En su futuro libro Sergio iba a jugar con una hipótesis que otros autores
[22]
habían manejado y que, mirándose a sí mismo, le parecía que se ajustaba a su situación como un singular guante: Holmes se había recluido en aquel rincón del sur de Inglaterra en noviembre de 1903 porque un mes antes, el día 8 de octubre, había muerto en Trenton (Nueva Jersey), donde nació, la única mujer que lo derrotó y a la que siempre profesó el único amor que un hombre como él podía ofrecer.
Sergio miró el mar. Las olas de aquella tarde cálida de verano, al retirarse, arrastraron mar adentro la arena y el dolor que el mero recuerdo de Clara Estévez producía en su corazón.
En una ciudad del norte de España
26 de agosto de 2009
D
aniela Obando miró por la única ventana de su habitación. Era un día gris, más propio del otoño que del verano, pero ya se había acostumbrado al tiempo melancólico del norte, donde el cielo lloraba casi con tanta frecuencia como ella lo había hecho durante los últimos tres años.
Era el día de su cumpleaños, pero nadie más que ella lo sabía en aquella ciudad. No había velas que soplar ni nada que celebrar. Sus ojos de color café estaban permanentemente untados de sufrimiento desde la muerte de su esposo, ocurrida tres años antes.
William Rubén Vargas había llegado desde su Honduras natal con la ingenua decisión de roturar en la madre patria un futuro mejor para él y para su esposa, a la que había dejado en su país hasta conseguir una situación holgada que le permitiera traerla a España. Sin embargo, no tardó mucho en comprender que los sueños no hacen amistades con nadie, y menos aún con los inmigrantes.

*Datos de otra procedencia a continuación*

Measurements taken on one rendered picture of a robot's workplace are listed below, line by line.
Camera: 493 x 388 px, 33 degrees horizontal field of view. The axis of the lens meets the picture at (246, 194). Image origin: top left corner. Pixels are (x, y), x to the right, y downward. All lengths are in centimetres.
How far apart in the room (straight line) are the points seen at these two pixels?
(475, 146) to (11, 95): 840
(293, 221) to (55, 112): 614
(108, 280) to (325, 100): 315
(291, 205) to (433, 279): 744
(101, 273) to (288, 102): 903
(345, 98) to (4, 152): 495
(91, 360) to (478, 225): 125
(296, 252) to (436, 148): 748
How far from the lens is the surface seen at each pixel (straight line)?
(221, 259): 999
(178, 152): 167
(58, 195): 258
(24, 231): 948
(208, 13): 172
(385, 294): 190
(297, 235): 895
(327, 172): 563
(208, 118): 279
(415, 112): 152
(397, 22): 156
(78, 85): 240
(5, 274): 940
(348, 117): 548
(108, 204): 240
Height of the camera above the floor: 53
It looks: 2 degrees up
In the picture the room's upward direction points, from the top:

Durante dos años, William trabajó de casi todo. Si no fuera porque pasaba inadvertido para todo el mundo, se le hubiera podido ver fregando platos en un restaurante de poca monta en Madrid, y luego ampliando su currículo durante los veranos de la Costa del Sol como camarero nocturno y albañil diurno. En esos dos años, comiendo poco y padeciendo mucho, ahorró lo suficiente como para poder traer junto a él a su esposa Daniela. Pero, antes, preparó con esmero un piso minúsculo en una ciudad de provincias, adonde fue a parar respondiendo a una oferta de empleo de una empresa de trabajos verticales.
El piso no era gran cosa: un saloncito comunicado por una barra americana con la minúscula cocina, un único dormitorio y un aseo provisto de una ducha. Pero estaba limpio y el alquiler era asequible. A William Rubén Vargas le parecía el mejor lugar del mundo, especialmente si lo podía compartir con el calor de su añorada Daniela.
Ella llegó a España un miércoles. Él falleció en un accidente laboral dos días después. Daniela oyó a gente desconocida que le decía que lo ocurrido era inexplicable. Nadie sabía cómo había sido posible el fallo del sistema de seguridad, pero el caso irrefutable era que William Rubén Vargas había caído a plomo desde una altura de quince pisos hasta la tierra de la madre patria.
¿Indemnizaciones? ¿Responsabilidades? Ella escuchó entre la bruma del dolor primero y la rabia del luto después cómo aquellas palabras enmudecían poco a poco hasta, finalmente, desaparecer.